Bell Atlantic/Northern Telecom upgrade failure

Christopher Palermo <cpalermo@next.com>
26 Nov 1996 21:09:34 GMT
Bell Atlantic Customers Put on Hold by Directory Assistance
[Source not specified, 26 Nov 1996.  PGN Abstracting.]

Hundreds of thousands of would-be telephone callers in nine states from NJ
to WV could not get prompt directory assistance from Bell Atlantic on 25 Nov
1996, because of flaws in new database software installed by Northern
Telecom that affected the entire customer area.  The problems affected all
of the about two dozen directory-assistance centers throughout the day,
until the old version could be resuscitated.  Operators were noting requests
and calling customers back when assistance could be attained (with delays
typically from three minutes to half an hour).  Northern Telecom said that
the new upgrade was intended to correct some minor errors in the earlier
version, and had previously been used without incident by at least two other
large telcos.  Blame was allocated to a technician who had installed the
software.  This was reportedly one of the biggest outages of this kind ever.

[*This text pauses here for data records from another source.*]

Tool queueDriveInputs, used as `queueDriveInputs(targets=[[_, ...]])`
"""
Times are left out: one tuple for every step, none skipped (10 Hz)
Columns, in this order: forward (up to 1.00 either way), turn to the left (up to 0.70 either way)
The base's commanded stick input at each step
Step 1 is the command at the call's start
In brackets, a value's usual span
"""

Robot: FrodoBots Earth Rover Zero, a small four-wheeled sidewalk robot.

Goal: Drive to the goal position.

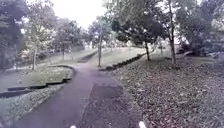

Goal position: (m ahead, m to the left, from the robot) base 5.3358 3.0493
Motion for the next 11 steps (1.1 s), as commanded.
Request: queueDriveInputs(targets=[[0.7,0.0],[0.7,0.0],[0.7,0.0],[0.7,0.0],[0.7,0.0],[0.7,0.0],[0.7,0.16],[0.7,0.17],[0.7,0.0],[0.7,0.0],[0.7,0.0]])
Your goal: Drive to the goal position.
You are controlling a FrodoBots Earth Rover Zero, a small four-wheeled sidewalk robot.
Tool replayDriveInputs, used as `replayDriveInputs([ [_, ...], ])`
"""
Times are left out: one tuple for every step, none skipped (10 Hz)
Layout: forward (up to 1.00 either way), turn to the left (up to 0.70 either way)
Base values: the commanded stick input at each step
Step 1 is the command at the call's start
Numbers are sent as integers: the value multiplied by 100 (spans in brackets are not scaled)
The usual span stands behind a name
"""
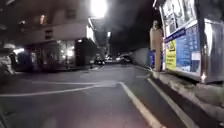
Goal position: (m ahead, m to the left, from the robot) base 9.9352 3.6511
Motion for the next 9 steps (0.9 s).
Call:
replayDriveInputs([
  [70, 0],
  [70, 0],
  [70, 0],
  [70, 0],
  [70, 0],
  [70, 0],
  [70, 0],
  [70, 0],
  [70, 0],
])
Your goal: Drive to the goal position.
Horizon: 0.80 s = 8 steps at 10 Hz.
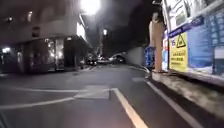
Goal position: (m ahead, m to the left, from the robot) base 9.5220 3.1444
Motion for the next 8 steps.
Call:
replayDriveInputs([
  [70, 0],
  [70, 0],
  [70, 0],
  [70, 0],
  [70, 0],
  [70, 0],
  [52, 0],
  [45, 0],
])
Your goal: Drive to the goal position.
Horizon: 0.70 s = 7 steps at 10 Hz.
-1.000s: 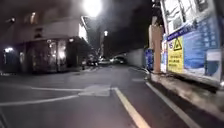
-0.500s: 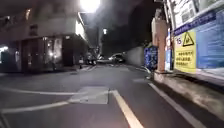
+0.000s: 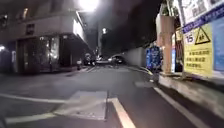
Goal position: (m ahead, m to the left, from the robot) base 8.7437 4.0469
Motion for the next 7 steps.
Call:
replayDriveInputs([
  [45, 0],
  [45, 0],
  [45, 0],
  [45, 0],
  [45, 0],
  [45, 0],
  [45, 0],
])
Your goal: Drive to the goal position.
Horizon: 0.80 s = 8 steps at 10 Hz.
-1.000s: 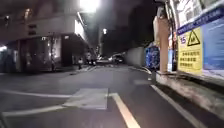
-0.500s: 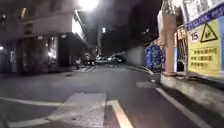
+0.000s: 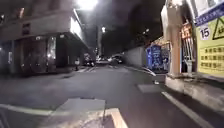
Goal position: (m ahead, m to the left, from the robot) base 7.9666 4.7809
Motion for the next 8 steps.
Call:
replayDriveInputs([
  [45, 0],
  [45, 0],
  [45, 0],
  [45, 0],
  [45, 0],
  [45, 0],
  [45, 0],
  [45, 0],
])
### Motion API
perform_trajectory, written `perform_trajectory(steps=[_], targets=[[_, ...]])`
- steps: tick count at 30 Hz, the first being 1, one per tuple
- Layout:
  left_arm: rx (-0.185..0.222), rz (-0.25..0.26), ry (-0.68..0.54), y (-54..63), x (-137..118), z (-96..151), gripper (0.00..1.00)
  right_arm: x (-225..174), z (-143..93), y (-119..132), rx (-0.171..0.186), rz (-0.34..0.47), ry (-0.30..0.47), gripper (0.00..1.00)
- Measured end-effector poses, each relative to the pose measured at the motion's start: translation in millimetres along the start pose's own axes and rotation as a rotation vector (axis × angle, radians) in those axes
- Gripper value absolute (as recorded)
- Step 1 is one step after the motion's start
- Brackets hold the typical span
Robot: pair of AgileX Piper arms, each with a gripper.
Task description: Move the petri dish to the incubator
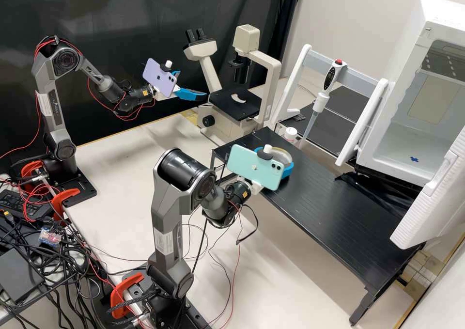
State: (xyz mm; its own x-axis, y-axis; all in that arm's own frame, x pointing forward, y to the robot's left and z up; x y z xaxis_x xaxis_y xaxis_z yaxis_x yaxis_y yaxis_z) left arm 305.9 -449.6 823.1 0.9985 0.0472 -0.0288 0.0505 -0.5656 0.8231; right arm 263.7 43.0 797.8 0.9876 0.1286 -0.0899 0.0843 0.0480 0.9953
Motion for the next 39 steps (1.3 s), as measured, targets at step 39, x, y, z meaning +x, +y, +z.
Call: perform_trajectory(steps=[39], targets=[[0.0, 0.0, 0.0, 0.0, 0.0, 0.0, 1.0, 197.0, 94.9, 192.5, 0.065, 0.255, -0.344, 0.0]])
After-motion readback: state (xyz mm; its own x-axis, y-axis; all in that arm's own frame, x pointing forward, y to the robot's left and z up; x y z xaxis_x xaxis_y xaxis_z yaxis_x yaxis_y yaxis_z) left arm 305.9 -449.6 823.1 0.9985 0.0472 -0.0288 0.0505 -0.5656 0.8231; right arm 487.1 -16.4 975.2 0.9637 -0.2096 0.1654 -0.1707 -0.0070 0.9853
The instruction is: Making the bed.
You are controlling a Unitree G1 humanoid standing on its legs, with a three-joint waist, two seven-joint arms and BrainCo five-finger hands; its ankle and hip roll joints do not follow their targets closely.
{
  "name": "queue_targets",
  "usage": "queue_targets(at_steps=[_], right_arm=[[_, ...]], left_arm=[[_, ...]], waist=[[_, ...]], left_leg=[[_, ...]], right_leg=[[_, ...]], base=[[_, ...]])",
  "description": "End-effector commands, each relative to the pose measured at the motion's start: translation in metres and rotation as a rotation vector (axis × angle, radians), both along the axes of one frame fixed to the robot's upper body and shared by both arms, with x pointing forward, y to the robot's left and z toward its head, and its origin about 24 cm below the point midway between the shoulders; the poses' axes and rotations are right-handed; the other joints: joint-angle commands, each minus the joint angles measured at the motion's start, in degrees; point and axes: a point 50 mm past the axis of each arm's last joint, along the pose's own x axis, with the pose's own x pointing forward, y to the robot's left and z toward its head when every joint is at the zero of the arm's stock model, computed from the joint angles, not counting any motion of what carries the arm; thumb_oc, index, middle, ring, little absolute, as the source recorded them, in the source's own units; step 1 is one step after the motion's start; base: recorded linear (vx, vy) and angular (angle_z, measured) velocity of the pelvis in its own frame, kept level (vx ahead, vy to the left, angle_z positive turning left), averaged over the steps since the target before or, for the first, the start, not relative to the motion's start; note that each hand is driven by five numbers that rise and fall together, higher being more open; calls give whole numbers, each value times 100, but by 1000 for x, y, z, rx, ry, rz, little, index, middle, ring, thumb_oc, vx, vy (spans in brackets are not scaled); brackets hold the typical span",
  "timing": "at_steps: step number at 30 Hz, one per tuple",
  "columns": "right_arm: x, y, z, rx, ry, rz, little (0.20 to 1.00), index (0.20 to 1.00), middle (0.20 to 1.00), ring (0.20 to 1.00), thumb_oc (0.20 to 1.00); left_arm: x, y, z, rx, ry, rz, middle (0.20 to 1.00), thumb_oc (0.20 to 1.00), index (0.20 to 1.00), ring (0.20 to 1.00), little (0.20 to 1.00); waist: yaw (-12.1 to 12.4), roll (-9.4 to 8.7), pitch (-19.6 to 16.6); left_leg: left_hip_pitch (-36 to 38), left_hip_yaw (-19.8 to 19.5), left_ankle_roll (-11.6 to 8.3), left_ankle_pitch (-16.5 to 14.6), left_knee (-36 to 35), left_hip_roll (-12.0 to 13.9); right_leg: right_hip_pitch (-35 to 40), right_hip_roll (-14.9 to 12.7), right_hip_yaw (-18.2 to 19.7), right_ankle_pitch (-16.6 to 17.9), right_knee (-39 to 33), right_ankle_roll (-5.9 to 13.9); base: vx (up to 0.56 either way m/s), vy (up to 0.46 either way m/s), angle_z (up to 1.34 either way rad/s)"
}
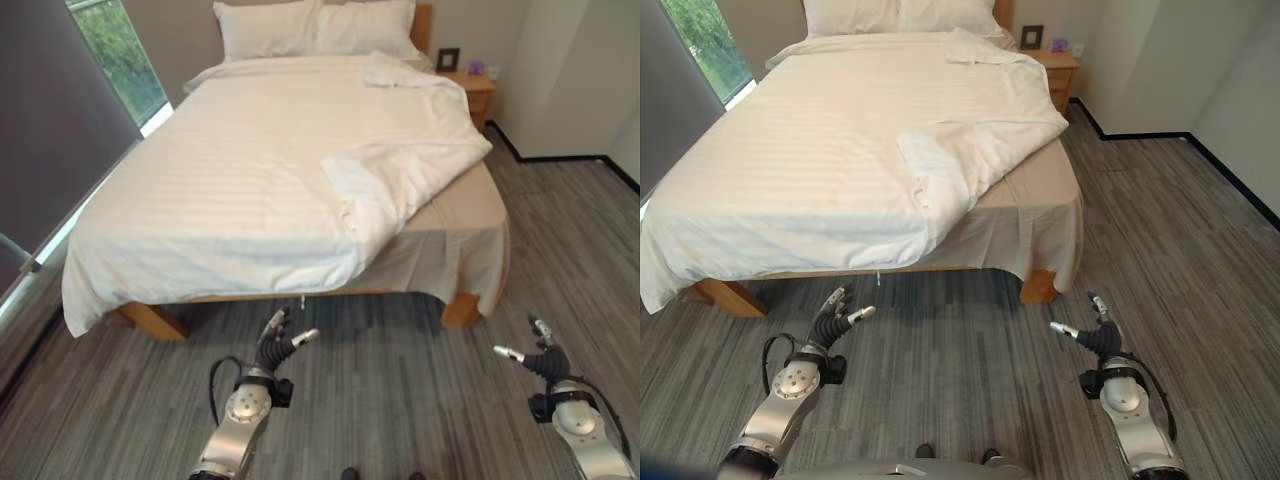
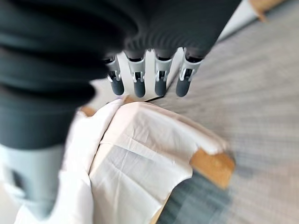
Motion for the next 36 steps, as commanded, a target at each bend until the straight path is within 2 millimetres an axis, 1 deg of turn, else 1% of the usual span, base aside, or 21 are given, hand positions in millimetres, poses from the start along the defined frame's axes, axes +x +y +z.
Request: queue_targets(at_steps=[1,10,11,12,14,15,17,19,20,22,24,25,26,28,29,30,31,32,33,34,36], right_arm=[[18,0,27,-90,-107,76,1000,1000,1000,1000,1000],[20,19,29,-18,-138,116,1000,1000,1000,1000,1000],[19,24,31,-2,-154,129,1000,1000,1000,1000,1000],[16,23,31,0,-159,127,1000,1000,1000,1000,1000],[13,21,31,-7,-161,120,1000,1000,1000,1000,1000],[12,20,31,-6,-160,120,1000,1000,1000,1000,1000],[11,20,27,-11,-140,113,1000,1000,1000,1000,1000],[14,23,27,-4,-139,123,1000,1000,1000,1000,1000],[14,24,27,0,-142,128,1000,1000,1000,1000,1000],[15,22,29,-30,-138,146,1000,1000,1000,1000,1000],[17,24,31,-37,-143,158,1000,1000,1000,1000,1000],[19,27,29,-46,-135,177,1000,1000,1000,1000,1000],[18,28,27,-45,-129,181,1000,1000,1000,1000,1000],[20,34,26,-49,-128,204,1000,1000,1000,1000,1000],[20,34,26,-49,-128,204,1000,1000,1000,1000,1000],[22,37,30,-56,-146,218,1000,1000,1000,1000,1000],[27,42,33,-68,-162,234,1000,1000,1000,1000,1000],[29,43,33,-66,-165,233,1000,1000,1000,1000,1000],[29,43,33,-66,-166,233,1000,1000,1000,1000,1000],[30,47,32,-43,-167,232,1000,1000,1000,1000,1000],[31,51,34,-12,-184,235,1000,1000,1000,1000,1000]], left_arm=[[11,6,20,11,-114,10,1000,1000,1000,1000,1000],[5,3,11,-30,-63,20,1000,1000,1000,1000,1000],[5,3,13,-52,-70,25,1000,1000,1000,1000,1000],[6,1,14,-59,-78,19,1000,1000,1000,1000,1000],[11,-5,17,-67,-89,-5,1000,1000,1000,1000,1000],[14,-9,21,-76,-105,-20,1000,1000,1000,1000,1000],[15,-15,22,-93,-118,-29,1000,1000,1000,1000,1000],[15,-17,24,-100,-132,-30,1000,1000,1000,1000,1000],[15,-17,24,-96,-131,-32,1000,1000,1000,1000,1000],[15,-20,22,-93,-126,-37,1000,1000,1000,1000,1000],[13,-21,19,-98,-114,-27,1000,1000,1000,1000,1000],[11,-22,18,-101,-111,-37,1000,1000,1000,1000,1000],[11,-23,17,-98,-109,-40,1000,1000,1000,1000,1000],[12,-23,18,-87,-107,-52,1000,1000,1000,1000,1000],[13,-23,18,-87,-108,-52,1000,1000,1000,1000,1000],[15,-24,22,-77,-122,-59,1000,1000,1000,1000,1000],[18,-26,25,-67,-137,-79,1000,1000,1000,1000,1000],[19,-27,26,-67,-142,-85,1000,1000,1000,1000,1000],[20,-27,27,-67,-142,-84,1000,1000,1000,1000,1000],[23,-27,28,-62,-144,-92,1000,1000,1000,1000,1000],[25,-25,30,-60,-152,-92,1000,1000,1000,1000,1000]], waist=[[79,-54,76],[77,-58,334],[152,-162,568],[200,-206,705],[303,-258,958],[301,-290,1019],[357,-237,1008],[430,-148,901],[442,-9,813],[445,47,706],[435,49,617],[442,-56,521],[455,-86,501],[390,-141,576],[405,-125,562],[329,-67,679],[183,156,817],[150,209,830],[130,192,843],[79,203,885],[30,189,889]], left_leg=[[70,24,-800,80,21,518],[242,31,-840,211,134,691],[-307,11,-855,247,1386,775],[-648,-85,-851,511,2101,873],[-1398,-309,-928,1107,3244,882],[-1641,-233,-900,1126,3378,856],[-2004,-128,-831,804,3115,536],[-2029,89,-762,671,2221,257],[-2006,263,-809,848,1330,242],[-1682,548,-800,1139,334,158],[-1455,505,-674,1062,105,118],[-1237,349,-519,1005,69,-39],[-1101,419,-444,934,23,-33],[-760,578,-232,606,21,-22],[-786,591,-233,619,21,0],[-533,688,-158,476,21,60],[-211,656,-95,304,21,243],[-115,648,-103,239,21,289],[-103,630,-103,232,21,268],[45,631,-201,122,21,322],[131,555,-326,69,21,395]], right_leg=[[159,-350,-246,64,-56,502],[235,-134,-153,-86,-52,327],[250,-102,-42,-97,-56,203],[323,-62,6,-140,-56,122],[373,-12,-17,-182,-56,-45],[388,-28,-11,-234,-56,-88],[483,-5,70,-379,-56,-80],[557,67,191,-499,-56,0],[570,215,260,-555,-56,60],[683,230,314,-642,-56,146],[819,223,296,-746,-56,200],[1037,128,254,-764,247,261],[929,113,282,-673,728,323],[179,-93,197,21,2401,850],[142,-75,212,39,2408,843],[-324,-285,115,625,3305,1192],[-915,-602,-199,679,4337,1133],[-1050,-805,-357,643,4344,1042],[-1040,-832,-370,613,4375,1044],[-1175,-1170,-624,325,3850,846],[-1194,-1208,-670,248,3017,762]], base=[[0,0,0],[20,-104,3],[-79,-269,-42],[-84,-372,-46],[-49,-285,-10],[38,-202,6],[197,-82,-7],[320,-22,-43],[398,-13,-62],[448,-3,-43],[424,-5,-22],[429,-4,-37],[541,-7,-56],[228,11,-56],[142,28,-48],[251,52,-20],[392,48,-11],[324,29,3],[376,-107,25],[351,-188,41],[324,-221,26]])
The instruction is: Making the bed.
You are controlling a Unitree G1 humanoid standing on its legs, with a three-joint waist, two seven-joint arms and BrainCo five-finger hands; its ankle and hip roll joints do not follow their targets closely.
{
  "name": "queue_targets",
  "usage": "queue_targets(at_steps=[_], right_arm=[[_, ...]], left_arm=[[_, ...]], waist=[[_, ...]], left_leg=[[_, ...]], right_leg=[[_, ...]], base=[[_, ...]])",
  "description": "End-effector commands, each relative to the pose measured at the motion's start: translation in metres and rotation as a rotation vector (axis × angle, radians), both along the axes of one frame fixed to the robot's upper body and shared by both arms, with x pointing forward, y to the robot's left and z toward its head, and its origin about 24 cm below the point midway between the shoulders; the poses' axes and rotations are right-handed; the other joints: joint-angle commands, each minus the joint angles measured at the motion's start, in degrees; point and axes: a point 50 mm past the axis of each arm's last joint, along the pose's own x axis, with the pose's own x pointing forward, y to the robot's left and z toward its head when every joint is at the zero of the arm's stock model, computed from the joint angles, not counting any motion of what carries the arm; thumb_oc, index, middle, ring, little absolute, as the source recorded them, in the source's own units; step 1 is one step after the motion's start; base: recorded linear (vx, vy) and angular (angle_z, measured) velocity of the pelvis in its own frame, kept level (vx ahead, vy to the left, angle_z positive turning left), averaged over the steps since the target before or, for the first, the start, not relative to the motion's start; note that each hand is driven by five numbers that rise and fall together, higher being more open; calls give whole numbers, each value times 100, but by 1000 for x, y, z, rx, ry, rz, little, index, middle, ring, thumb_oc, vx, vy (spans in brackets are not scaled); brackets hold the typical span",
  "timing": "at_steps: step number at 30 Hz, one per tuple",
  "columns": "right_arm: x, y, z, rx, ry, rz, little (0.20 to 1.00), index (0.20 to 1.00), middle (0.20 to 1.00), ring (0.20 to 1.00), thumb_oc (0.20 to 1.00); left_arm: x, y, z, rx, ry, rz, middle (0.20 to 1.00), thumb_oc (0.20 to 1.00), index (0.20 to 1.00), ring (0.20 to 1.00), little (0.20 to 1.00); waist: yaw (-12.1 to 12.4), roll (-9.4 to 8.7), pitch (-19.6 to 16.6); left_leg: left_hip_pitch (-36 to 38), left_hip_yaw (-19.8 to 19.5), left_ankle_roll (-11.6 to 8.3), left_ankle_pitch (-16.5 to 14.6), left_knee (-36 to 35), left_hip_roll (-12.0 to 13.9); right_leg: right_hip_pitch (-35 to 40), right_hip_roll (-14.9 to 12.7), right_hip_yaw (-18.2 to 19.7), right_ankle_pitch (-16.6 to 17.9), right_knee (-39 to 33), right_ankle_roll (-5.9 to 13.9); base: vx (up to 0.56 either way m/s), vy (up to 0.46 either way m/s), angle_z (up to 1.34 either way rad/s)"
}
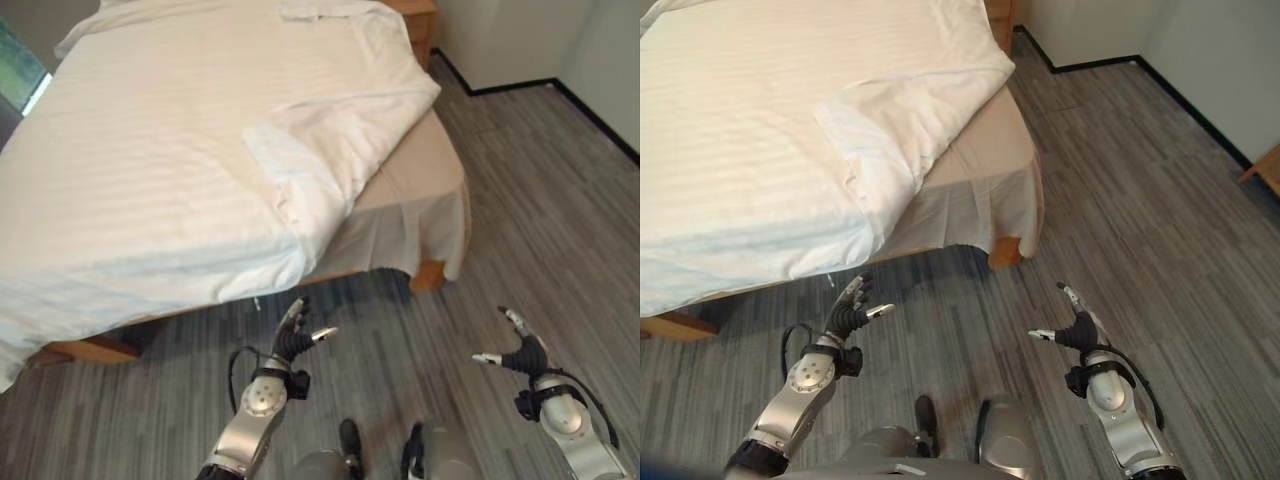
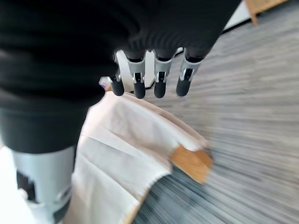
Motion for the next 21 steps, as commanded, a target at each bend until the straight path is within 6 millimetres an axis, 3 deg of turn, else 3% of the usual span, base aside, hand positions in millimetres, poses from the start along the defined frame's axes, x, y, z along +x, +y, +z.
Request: queue_targets(at_steps=[1,2,3,4,5,6,8,10,12,13,15,16,17,18,19,20,21], right_arm=[[21,11,30,29,-164,47,1000,1000,1000,1000,1000],[23,19,30,65,-174,56,1000,1000,1000,1000,1000],[23,22,29,77,-176,59,1000,1000,1000,1000,1000],[23,22,29,77,-176,59,1000,1000,1000,1000,1000],[22,26,29,73,-175,73,1000,1000,1000,1000,1000],[22,26,29,73,-174,73,1000,1000,1000,1000,1000],[20,30,27,54,-164,92,1000,1000,1000,1000,1000],[16,29,20,50,-131,95,1000,1000,1000,1000,1000],[13,25,16,34,-101,98,1000,1000,1000,1000,1000],[13,23,15,34,-91,96,1000,1000,1000,1000,1000],[11,18,15,37,-77,96,1000,1000,1000,1000,1000],[11,18,15,37,-77,96,1000,1000,1000,1000,1000],[9,12,15,16,-64,85,1000,1000,1000,1000,1000],[9,11,15,16,-62,83,1000,1000,1000,1000,1000],[9,11,15,16,-64,83,1000,1000,1000,1000,1000],[8,9,14,13,-54,77,1000,1000,1000,1000,1000],[4,5,11,12,-31,61,1000,1000,1000,1000,1000]], left_arm=[[8,7,19,-18,-103,21,1000,1000,1000,1000,1000],[8,8,18,-19,-100,31,1000,1000,1000,1000,1000],[8,8,17,-17,-94,35,1000,1000,1000,1000,1000],[8,8,17,-17,-94,35,1000,1000,1000,1000,1000],[9,10,17,-17,-99,49,1000,1000,1000,1000,1000],[9,10,17,-17,-98,49,1000,1000,1000,1000,1000],[9,17,18,6,-112,82,1000,1000,1000,1000,1000],[7,19,16,12,-109,101,1000,1000,1000,1000,1000],[7,20,14,-12,-102,124,1000,1000,1000,1000,1000],[7,19,13,-27,-96,131,1000,1000,1000,1000,1000],[10,20,18,-38,-118,144,1000,1000,1000,1000,1000],[10,20,18,-38,-118,144,1000,1000,1000,1000,1000],[12,17,21,-64,-123,129,1000,1000,1000,1000,1000],[14,16,24,-68,-132,128,1000,1000,1000,1000,1000],[15,16,24,-68,-134,129,1000,1000,1000,1000,1000],[15,15,25,-70,-136,127,1000,1000,1000,1000,1000],[15,11,26,-93,-142,120,1000,1000,1000,1000,1000]], waist=[[51,21,2],[6,-16,-49],[-25,-41,-86],[-25,-39,-87],[-53,-101,-178],[-51,-93,-179],[-27,-121,-285],[-37,-142,-359],[-45,-43,-420],[-53,6,-377],[-29,-58,-240],[-36,-59,-247],[38,-191,-14],[16,-228,10],[17,-244,36],[4,-265,51],[59,-296,45]], left_leg=[[-288,130,-518,291,-100,175],[-212,55,-654,191,-100,229],[-166,-22,-735,135,-100,271],[-167,-22,-736,135,-100,274],[-93,-140,-869,49,-100,340],[-79,-136,-874,35,-100,351],[159,-206,-1064,-79,-100,523],[332,-311,-1158,-136,-100,640],[433,-369,-1234,194,37,852],[282,-480,-1253,316,499,954],[-375,-665,-1244,861,2011,1077],[-388,-672,-1243,861,2016,1076],[-896,-471,-1144,1062,3031,1160],[-996,-221,-1194,964,3183,1257],[-1036,-153,-1123,1018,3204,1264],[-1097,25,-1207,886,3128,1353],[-1356,245,-1129,698,2709,1043]], right_leg=[[972,205,-10,1047,-1503,-60],[1001,367,241,996,-2789,-105],[1059,505,488,1119,-3556,-99],[1066,509,485,1128,-3571,-100],[1015,424,864,1463,-4406,34],[1068,442,855,1508,-4493,37],[843,189,886,1785,-4553,210],[1050,253,859,1758,-4552,158],[1193,391,840,1729,-4536,44],[1357,498,806,1623,-4552,-62],[1646,564,629,1456,-4553,-313],[1640,562,622,1457,-4553,-313],[1945,607,542,1218,-4553,-559],[2051,644,480,1084,-4553,-586],[2014,628,451,1155,-4553,-624],[2133,683,445,1016,-4553,-628],[2269,675,386,942,-4553,-634]], base=[[308,-300,15],[341,-334,15],[340,-333,19],[365,-331,12],[246,-211,22],[353,-310,51],[378,-375,49],[390,-401,29],[297,-329,21],[209,-360,17],[123,-377,19],[124,-499,18],[194,-451,25],[138,-452,26],[177,-224,35],[241,-192,35],[413,-221,31]])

Shetland Islands newspaper hyperlink controversy

hoffman <hoffman@seas.gwu.edu>
Sat, 30 Nov 96 08:43:11 -800
The Shetland Islands have a 124-year-old print weekly (*Shetland Times*) and
a 1-year-old online daily (*Shetland News*).  The *News* includes titles of
*Times* articles as hypertext links to the *Times*.  Robert Wishart, the
*Times* managing director (who once fired his former editor, Jonathan Wills,
who is now the *News* publisher), has demanded that the links be removed;
Wills has refused, although he did add asterisked footnotes.  Wishart then
invoked Scotland's Court of Session, which issued an interim interdict
against the hyperlinks.  A full hearing is pending.  If the interim
judgement is upheld, this is seemingly a landmark case in Scotland and
potentially the UK, including issues such as the differences between a web
site and a cable TV service, and whether newspaper headlines constitute
copyrightable literary works.  [Source: Scottish Case Tests `Right to Link',
By Pamela Mendels, *The New York Times* CyberTimes, 30 Nov 1996.  PGN
Abstracting] <http://www.nytimes.com/library/cyber/week/1130shetland.html>

  [So, perhaps the *Times* really wants the *News* to stop a little horsing
  around, and pony up?  But the ponies are so small there.  PGN]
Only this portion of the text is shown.